## The task
The records must be repeated exactly and in their entirety.
Start of Block
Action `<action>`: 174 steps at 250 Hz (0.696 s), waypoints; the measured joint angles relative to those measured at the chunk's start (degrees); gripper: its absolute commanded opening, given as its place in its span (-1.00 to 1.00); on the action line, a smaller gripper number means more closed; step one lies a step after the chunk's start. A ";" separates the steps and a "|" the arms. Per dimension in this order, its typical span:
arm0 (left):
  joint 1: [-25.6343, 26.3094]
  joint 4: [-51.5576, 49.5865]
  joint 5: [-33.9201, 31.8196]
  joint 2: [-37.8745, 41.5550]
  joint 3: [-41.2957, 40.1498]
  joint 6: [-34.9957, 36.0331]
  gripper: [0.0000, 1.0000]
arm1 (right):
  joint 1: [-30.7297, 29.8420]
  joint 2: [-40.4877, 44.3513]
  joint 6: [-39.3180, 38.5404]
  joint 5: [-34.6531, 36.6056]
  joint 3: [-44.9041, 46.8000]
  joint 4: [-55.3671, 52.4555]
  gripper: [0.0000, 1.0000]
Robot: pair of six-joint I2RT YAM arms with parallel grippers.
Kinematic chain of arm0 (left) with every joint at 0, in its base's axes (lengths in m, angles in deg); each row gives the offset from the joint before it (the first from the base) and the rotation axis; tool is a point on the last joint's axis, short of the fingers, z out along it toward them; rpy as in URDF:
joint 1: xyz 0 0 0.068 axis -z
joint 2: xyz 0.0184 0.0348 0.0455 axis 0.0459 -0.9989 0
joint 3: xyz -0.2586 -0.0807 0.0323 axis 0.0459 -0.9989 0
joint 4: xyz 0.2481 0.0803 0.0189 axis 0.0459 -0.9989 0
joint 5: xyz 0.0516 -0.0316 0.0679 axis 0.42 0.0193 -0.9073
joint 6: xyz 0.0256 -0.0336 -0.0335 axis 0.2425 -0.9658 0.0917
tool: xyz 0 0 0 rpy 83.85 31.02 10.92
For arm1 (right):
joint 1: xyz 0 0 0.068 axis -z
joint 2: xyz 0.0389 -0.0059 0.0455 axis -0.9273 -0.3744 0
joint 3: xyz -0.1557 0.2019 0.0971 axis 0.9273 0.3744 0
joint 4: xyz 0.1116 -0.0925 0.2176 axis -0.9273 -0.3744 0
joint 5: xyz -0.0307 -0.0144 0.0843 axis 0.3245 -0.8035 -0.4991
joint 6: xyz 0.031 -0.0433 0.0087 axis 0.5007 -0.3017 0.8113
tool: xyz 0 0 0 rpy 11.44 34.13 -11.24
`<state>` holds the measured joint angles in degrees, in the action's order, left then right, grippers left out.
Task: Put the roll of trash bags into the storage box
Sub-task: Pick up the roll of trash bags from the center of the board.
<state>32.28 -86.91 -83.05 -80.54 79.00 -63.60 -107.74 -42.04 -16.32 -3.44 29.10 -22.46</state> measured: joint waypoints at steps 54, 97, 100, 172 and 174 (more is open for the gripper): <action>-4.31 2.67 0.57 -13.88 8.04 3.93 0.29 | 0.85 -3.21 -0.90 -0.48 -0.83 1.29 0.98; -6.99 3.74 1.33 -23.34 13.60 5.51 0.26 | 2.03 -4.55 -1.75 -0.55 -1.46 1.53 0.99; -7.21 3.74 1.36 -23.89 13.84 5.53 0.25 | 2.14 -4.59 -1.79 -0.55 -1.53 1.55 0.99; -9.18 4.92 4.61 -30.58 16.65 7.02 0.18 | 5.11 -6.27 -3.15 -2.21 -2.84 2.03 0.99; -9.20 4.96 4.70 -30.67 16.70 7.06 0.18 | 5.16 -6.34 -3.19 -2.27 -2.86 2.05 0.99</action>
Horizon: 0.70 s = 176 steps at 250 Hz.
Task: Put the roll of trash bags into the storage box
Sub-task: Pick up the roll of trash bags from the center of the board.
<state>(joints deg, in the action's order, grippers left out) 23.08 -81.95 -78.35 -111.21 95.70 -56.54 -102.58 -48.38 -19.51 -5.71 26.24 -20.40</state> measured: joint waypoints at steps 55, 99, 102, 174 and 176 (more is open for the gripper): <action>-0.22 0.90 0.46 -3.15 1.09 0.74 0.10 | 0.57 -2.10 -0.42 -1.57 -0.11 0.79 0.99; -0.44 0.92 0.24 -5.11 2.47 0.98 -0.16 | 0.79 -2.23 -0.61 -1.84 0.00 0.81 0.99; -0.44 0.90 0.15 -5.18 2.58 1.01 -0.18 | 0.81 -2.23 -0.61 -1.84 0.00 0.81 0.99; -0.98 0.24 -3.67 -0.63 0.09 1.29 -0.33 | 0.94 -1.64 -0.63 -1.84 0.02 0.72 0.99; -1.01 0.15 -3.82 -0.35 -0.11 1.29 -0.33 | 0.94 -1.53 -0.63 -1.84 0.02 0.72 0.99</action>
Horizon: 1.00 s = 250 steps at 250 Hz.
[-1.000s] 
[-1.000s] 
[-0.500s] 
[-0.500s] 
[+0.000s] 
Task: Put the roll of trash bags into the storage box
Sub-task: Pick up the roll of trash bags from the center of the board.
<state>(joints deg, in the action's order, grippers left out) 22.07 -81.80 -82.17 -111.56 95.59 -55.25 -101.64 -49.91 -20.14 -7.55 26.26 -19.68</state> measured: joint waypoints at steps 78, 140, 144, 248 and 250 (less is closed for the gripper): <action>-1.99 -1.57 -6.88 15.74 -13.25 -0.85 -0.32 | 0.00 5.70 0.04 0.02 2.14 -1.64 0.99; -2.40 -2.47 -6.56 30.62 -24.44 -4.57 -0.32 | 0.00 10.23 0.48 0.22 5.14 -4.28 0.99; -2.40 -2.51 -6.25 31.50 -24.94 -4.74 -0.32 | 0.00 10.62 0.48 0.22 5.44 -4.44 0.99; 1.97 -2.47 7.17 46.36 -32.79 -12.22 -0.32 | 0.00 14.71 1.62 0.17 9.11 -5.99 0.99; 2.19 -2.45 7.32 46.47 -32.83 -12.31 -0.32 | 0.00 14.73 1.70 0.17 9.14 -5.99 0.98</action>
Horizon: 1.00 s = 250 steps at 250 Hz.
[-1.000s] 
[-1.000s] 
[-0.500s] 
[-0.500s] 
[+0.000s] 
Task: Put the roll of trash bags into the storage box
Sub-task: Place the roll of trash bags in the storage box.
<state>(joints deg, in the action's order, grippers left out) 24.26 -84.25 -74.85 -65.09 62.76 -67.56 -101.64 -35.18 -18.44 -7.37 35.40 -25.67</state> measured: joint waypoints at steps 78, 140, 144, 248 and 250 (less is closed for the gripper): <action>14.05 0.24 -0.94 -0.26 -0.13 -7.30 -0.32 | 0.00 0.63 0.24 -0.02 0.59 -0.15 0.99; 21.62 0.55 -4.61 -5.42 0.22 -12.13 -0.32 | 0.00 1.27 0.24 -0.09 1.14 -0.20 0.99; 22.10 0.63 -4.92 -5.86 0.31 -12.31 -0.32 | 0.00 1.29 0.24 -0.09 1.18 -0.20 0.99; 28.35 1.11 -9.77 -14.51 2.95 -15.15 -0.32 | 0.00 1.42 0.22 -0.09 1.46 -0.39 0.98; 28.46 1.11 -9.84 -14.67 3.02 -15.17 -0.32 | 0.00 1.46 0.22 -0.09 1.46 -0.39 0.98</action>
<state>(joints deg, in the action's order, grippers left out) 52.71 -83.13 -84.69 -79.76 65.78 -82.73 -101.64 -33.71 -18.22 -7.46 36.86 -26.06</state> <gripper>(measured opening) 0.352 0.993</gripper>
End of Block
## Written answer
Action `<action>`: 174 steps at 250 Hz (0.696 s), waypoints; the measured joint angles relative to those measured at the chunk's start (degrees); gripper: its absolute commanded opening, given as its place in its span (-1.00 to 1.00); on the action line, a smaller gripper number means more closed; step one lies a step after the chunk's start. A ";" separates the steps and a "|" the arms. Per dimension in this order, its typical span:
arm0 (left):
  joint 1: [-25.6343, 26.3094]
  joint 4: [-51.5576, 49.5865]
  joint 5: [-33.9201, 31.8196]
  joint 2: [-37.8745, 41.5550]
  joint 3: [-41.2957, 40.1498]
  joint 6: [-34.9957, 36.0331]
  gripper: [0.0000, 1.0000]
arm1 (right):
  joint 1: [-30.7297, 29.8420]
  joint 2: [-40.4877, 44.3513]
  joint 6: [-39.3180, 38.5404]
  joint 5: [-34.6531, 36.6056]
  joint 3: [-44.9041, 46.8000]
  joint 4: [-55.3671, 52.4555]
  gripper: [0.0000, 1.0000]
Robot: pair of six-joint I2RT YAM arms with parallel grippers.
Kinematic chain of arm0 (left) with every joint at 0, in its base's axes (lengths in m, angles in deg); each row gives the offset from the joint before it (the first from the base) and the rotation axis; tool is a point on the last joint's axis, short of the fingers, z out along it toward them; rpy as in URDF:
joint 1: xyz 0 0 0.068 axis -z
joint 2: xyz 0.0184 0.0348 0.0455 axis 0.0459 -0.9989 0
joint 3: xyz -0.2586 -0.0807 0.0323 axis 0.0459 -0.9989 0
joint 4: xyz 0.2481 0.0803 0.0189 axis 0.0459 -0.9989 0
joint 5: xyz 0.0516 -0.0316 0.0679 axis 0.42 0.0193 -0.9073
joint 6: xyz 0.0256 -0.0336 -0.0335 axis 0.2425 -0.9658 0.0917
tool: xyz 0 0 0 rpy 83.85 31.02 10.92
For arm1 (right):
joint 1: xyz 0 0 0.068 axis -z
joint 2: xyz 0.0389 -0.0059 0.0455 axis -0.9273 -0.3744 0
joint 3: xyz -0.1557 0.2019 0.0971 axis 0.9273 0.3744 0
joint 4: xyz 0.1116 -0.0925 0.2176 axis -0.9273 -0.3744 0
joint 5: xyz -0.0307 -0.0144 0.0843 axis 0.3245 -0.8035 -0.4991
joint 6: xyz 0.031 -0.0433 0.0087 axis 0.5007 -0.3017 0.8113
tool: xyz 0 0 0 rpy 11.44 34.13 -11.24
`<state>` holds the measured joint angles in degrees, in the action's order, left then right, grippers left out.
Task: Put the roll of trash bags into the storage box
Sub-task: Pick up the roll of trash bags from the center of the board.
<state>32.28 -86.91 -83.05 -80.54 79.00 -63.60 -107.74 -42.04 -16.32 -3.44 29.10 -22.46</state> measured: joint waypoints at steps 54, 97, 100, 172 and 174 (more is open for the gripper): <action>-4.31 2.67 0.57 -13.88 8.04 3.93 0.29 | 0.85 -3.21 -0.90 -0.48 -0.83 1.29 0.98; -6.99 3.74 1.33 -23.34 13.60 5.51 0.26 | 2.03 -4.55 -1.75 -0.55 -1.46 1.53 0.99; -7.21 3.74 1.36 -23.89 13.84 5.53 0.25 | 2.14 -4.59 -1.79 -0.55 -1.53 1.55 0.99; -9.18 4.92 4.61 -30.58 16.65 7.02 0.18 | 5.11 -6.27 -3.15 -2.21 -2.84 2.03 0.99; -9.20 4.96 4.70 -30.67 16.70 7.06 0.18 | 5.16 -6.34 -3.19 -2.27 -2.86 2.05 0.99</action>
Horizon: 0.70 s = 176 steps at 250 Hz.
Task: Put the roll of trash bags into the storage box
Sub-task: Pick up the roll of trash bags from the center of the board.
<state>(joints deg, in the action's order, grippers left out) 23.08 -81.95 -78.35 -111.21 95.70 -56.54 -102.58 -48.38 -19.51 -5.71 26.24 -20.40</state> measured: joint waypoints at steps 55, 99, 102, 174 and 176 (more is open for the gripper): <action>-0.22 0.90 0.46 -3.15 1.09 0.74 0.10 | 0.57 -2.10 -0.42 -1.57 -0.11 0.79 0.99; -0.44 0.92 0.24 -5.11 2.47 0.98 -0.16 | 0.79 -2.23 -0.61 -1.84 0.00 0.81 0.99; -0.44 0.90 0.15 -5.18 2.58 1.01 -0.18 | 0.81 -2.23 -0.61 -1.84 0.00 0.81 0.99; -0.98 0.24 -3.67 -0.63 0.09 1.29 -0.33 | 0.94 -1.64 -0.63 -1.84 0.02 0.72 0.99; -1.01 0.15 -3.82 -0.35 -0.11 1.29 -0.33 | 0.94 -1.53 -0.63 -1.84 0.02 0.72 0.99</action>
Horizon: 1.00 s = 250 steps at 250 Hz.
[-1.000s] 
[-1.000s] 
[-0.500s] 
[-0.500s] 
[+0.000s] 
Task: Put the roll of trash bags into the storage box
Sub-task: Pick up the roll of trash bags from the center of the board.
<state>(joints deg, in the action's order, grippers left out) 22.07 -81.80 -82.17 -111.56 95.59 -55.25 -101.64 -49.91 -20.14 -7.55 26.26 -19.68</state> measured: joint waypoints at steps 78, 140, 144, 248 and 250 (less is closed for the gripper): <action>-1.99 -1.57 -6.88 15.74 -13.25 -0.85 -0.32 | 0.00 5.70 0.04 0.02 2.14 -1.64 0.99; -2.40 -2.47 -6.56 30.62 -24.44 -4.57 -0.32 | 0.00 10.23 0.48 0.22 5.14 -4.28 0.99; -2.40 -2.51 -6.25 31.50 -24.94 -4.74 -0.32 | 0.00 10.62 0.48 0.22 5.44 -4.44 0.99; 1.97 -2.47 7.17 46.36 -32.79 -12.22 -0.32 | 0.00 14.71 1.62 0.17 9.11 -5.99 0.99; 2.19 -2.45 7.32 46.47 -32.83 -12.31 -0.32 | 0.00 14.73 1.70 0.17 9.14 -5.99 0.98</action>
Horizon: 1.00 s = 250 steps at 250 Hz.
[-1.000s] 
[-1.000s] 
[-0.500s] 
[-0.500s] 
[+0.000s] 
Task: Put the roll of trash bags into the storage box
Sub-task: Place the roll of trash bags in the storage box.
<state>(joints deg, in the action's order, grippers left out) 24.26 -84.25 -74.85 -65.09 62.76 -67.56 -101.64 -35.18 -18.44 -7.37 35.40 -25.67</state> measured: joint waypoints at steps 78, 140, 144, 248 and 250 (less is closed for the gripper): <action>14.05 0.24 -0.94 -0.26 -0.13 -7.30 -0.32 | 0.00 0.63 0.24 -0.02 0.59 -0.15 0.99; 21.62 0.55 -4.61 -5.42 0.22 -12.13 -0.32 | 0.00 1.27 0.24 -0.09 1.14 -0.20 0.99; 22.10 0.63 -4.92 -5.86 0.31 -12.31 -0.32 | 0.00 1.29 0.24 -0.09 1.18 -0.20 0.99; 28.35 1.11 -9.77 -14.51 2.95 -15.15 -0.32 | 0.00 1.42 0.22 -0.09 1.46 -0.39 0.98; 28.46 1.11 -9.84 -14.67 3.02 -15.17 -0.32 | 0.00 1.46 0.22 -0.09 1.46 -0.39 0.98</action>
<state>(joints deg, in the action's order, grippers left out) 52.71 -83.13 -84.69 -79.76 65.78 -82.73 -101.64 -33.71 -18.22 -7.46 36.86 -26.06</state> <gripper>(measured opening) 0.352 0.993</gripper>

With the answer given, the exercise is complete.